Selective Cell-Surface Expression of Triheteromeric NMDA Receptors.

作者信息

Yi Feng, Traynelis Stephen F, Hansen Kasper B

机构信息

Department of Biomedical and Pharmaceutical Sciences, University of Montana, Missoula, MT, USA.

Center for Biomolecular Structure and Dynamics, University of Montana, Missoula, MT, USA.

出版信息

Methods Mol Biol. 2017;1677:145-162. doi: 10.1007/978-1-4939-7321-7_7.

DOI:10.1007/978-1-4939-7321-7_7
PMID:28986871
原文链接:https://pmc.ncbi.nlm.nih.gov/articles/PMC7286135/
Abstract

The NMDA-type ionotropic glutamate receptors play pivotal roles in many brain functions, but are also involved in numerous brain disorders. Seven NMDA receptor subunits exist (GluN1, GluN2A-D, and GluN3A-B) that assemble into a diverse array of tetrameric receptor subtypes with distinct functional properties and physiological roles. Most NMDA receptors are composed of two GluN1 and two GluN2 subunits, which can assemble into four diheteromeric receptor subtypes composed of GluN1 and one type of GluN2 subunit (e.g., GluN1/2A), and presumably also six triheteromeric receptor subtypes composed of GluN1 and two different GluN2 subunits (e.g., GluN1/2A/2B). Despite accumulating evidence that a large proportion of native NMDA receptors are triheteromers, little is known about their function and pharmacology due to the lack of methods to faithfully express triheteromeric NMDA receptors in heterologous expression systems. The problem is that co-expression of GluN1 with two different GluN2 subunits generates two distinct diheteromeric receptor subtypes as well as one triheteromeric receptor subtype, thereby confounding studies on a homogenous population of triheteromeric NMDA receptors. Here, we will describe a method to selectively express recombinant triheteromeric GluN1/2A/2B receptors without interfering co-expression of diheteromeric GluN1/2A and GluN1/2B receptors.

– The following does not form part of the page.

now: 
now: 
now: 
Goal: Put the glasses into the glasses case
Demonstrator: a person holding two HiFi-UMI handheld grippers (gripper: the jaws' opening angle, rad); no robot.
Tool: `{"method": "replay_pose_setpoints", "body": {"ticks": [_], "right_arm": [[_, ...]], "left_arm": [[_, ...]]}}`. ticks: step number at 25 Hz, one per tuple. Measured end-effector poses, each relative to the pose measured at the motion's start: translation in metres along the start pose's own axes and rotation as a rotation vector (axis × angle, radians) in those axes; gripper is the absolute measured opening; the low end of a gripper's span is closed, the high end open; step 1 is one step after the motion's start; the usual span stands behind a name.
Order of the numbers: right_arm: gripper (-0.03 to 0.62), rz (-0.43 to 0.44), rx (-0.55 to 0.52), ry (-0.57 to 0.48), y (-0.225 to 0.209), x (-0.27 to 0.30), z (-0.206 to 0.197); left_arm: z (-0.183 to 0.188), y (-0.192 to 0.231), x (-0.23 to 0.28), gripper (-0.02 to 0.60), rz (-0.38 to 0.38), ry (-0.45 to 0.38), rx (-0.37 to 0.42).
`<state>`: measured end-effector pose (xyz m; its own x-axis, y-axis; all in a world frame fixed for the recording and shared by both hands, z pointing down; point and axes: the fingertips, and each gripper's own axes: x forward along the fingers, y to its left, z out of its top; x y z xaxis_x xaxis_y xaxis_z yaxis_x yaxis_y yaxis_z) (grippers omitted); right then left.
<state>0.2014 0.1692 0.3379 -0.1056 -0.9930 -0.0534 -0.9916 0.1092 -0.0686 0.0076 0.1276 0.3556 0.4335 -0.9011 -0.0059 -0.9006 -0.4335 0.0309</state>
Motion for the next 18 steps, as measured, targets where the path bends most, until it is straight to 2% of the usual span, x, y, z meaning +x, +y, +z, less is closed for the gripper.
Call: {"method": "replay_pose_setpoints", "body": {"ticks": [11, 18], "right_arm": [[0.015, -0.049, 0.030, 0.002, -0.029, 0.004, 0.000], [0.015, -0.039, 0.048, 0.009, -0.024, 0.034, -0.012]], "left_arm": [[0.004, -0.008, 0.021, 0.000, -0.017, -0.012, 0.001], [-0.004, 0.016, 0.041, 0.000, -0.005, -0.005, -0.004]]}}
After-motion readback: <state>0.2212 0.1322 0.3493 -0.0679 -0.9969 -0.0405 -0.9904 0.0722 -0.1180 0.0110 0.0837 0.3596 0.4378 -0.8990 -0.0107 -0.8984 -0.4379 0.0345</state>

This method enables quantitative evaluation of functional and pharmacological properties of triheteromeric GluN1/2A/2B receptors, which are presumably the most abundant NMDA receptors in the adult cortex and hippocampus.

摘要

NMDA 型离子型谷氨酸受体在许多脑功能中起关键作用,但也与多种脑部疾病有关。存在七种 NMDA 受体亚基(GluN1、GluN2A - D 和 GluN3A - B),它们组装成具有不同功能特性和生理作用的多种四聚体受体亚型。大多数 NMDA 受体由两个 GluN1 和两个 GluN2 亚基组成,可组装成四种由 GluN1 和一种 GluN2 亚基组成的二聚体受体亚型(例如 GluN1/2A),可能还包括六种由 GluN1 和两种不同 GluN2 亚基组成的三聚体受体亚型(例如 GluN1/2A/2B)。尽管越来越多的证据表明很大一部分天然 NMDA 受体是三聚体,但由于缺乏在异源表达系统中忠实地表达三聚体 NMDA 受体的方法,对其功能和药理学了解甚少。问题在于 GluN1 与两种不同的 GluN2 亚基共表达会产生两种不同的二聚体受体亚型以及一种三聚体受体亚型,从而混淆了对同质三聚体 NMDA 受体群体的研究。在此,我们将描述一种选择性表达重组三聚体 GluN1/2A/2B 受体而不干扰二聚体 GluN1/2A 和 GluN1/2B 受体共表达的方法。该方法能够对三聚体 GluN1/2A/2B 受体的功能和药理学特性进行定量评估,而三聚体 GluN1/2A/2B 受体可能是成年皮质和海马中最丰富的 NMDA 受体。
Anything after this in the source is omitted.